Function with infinitely many right inverses? I was thinking about a function with infinitely many right inverses but I could not come up with anything.
Does there exist a function with infinitely many right inverses?
 A: For another example let $X$ be any infinite set, and let
$$f:X\times X\to X:\langle x,y\rangle\mapsto y\;.$$
For each $x\in X$ let
$$g_x:X\to X\times X:y\mapsto\langle x,y\rangle\;.$$
Then $g_x$ is a right inverse for $f$ for each $x\in X$. This is one of the most natural constructions. It can be generalized by letting $Y$ be any non-empty set, replacing each instance of $X\times X$ by $X\times Y$, and replacing the range of $f$ and the domain of the functions $g_x$ by $Y$.
A: You need to find a function $f:S\to T$ which is:


*

*surjective (so that a right inverse exists)
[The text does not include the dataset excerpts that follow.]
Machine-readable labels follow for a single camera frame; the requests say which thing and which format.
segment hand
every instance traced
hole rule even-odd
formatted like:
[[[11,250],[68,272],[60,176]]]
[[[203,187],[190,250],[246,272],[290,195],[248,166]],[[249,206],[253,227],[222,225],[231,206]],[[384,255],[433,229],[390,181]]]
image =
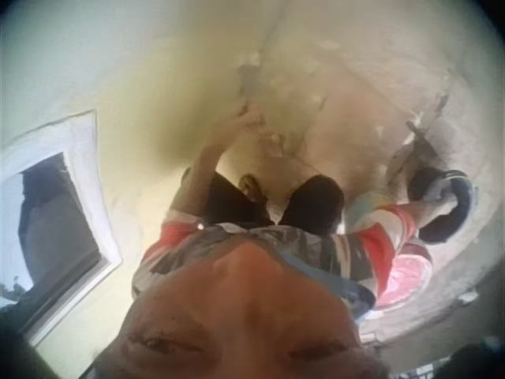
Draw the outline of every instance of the hand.
[[[448,215],[458,206],[458,198],[452,192],[442,193],[442,198],[438,202],[440,215]]]
[[[225,152],[247,129],[263,124],[264,117],[257,104],[243,101],[239,104],[235,116],[214,130],[209,147]]]

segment window frame
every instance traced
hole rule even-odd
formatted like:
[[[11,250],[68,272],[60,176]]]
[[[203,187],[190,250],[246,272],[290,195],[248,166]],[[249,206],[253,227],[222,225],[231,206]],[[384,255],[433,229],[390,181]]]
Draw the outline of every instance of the window frame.
[[[12,140],[2,150],[0,180],[4,182],[59,153],[63,153],[70,179],[102,259],[28,331],[26,337],[33,346],[37,346],[86,294],[122,263],[103,198],[95,111],[51,122]]]

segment skin
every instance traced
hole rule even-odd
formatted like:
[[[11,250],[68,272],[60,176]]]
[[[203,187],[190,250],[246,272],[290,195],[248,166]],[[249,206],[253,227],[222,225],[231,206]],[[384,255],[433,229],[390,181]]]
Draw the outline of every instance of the skin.
[[[262,123],[242,104],[199,154],[172,209],[200,216],[219,157]],[[425,222],[441,205],[406,205]],[[240,235],[142,292],[101,354],[104,377],[386,377],[345,304]]]

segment man
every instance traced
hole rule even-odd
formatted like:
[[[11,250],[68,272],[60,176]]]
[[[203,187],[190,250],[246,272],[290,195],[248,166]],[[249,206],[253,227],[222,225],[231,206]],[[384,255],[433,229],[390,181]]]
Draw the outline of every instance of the man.
[[[262,122],[244,104],[186,172],[133,278],[135,302],[88,377],[387,377],[355,320],[384,291],[402,244],[448,201],[389,205],[364,230],[335,235],[343,194],[319,175],[274,225],[252,177],[241,181],[247,197],[215,173]]]
*so that there are infinitely many right inverses, either 


*

*for which there is some $y\in T$ with $f^{-1}(y)$ an infinite set 

*or for which there are infinitely many $y\in T$ with $\#f^{-1}(y) \ge 2$



Any function with these two properties will have infinitely many right inverses. A simple example is the trivial function
$$f:\mathbb N\to \{0\}$$
for which the map $$i_n:\{0\}\to\mathbb N\\0\mapsto n$$is a right inverse for every $n\in\mathbb N$.
A: The function
$$f:\mathbb{Z}\to \{0,1\}:x\mapsto \left\{\begin{matrix} 0 \text{ if }x \text{ is even}\\ 1\text{ if }x\text{ is odd}\end{matrix}\right.$$has infinitely many right inverses, since it suffices to map $0$ to an even number and $1$ to an odd one.
Another example is $\sin$, for which any function of the form
$$t\in [-1,1]\mapsto \arcsin(t)+2k\pi $$with $k\in \mathbb{Z}$ is a right inverse. This also works for other trigonometric functions, of course.
A third example would be the floor function $f:\mathbb{R} \to \mathbb{Z} : x\mapsto \lfloor x\rfloor $; here it suffices to map any $m\in \mathbb{Z}$ to any $r\in [m,m+1[$.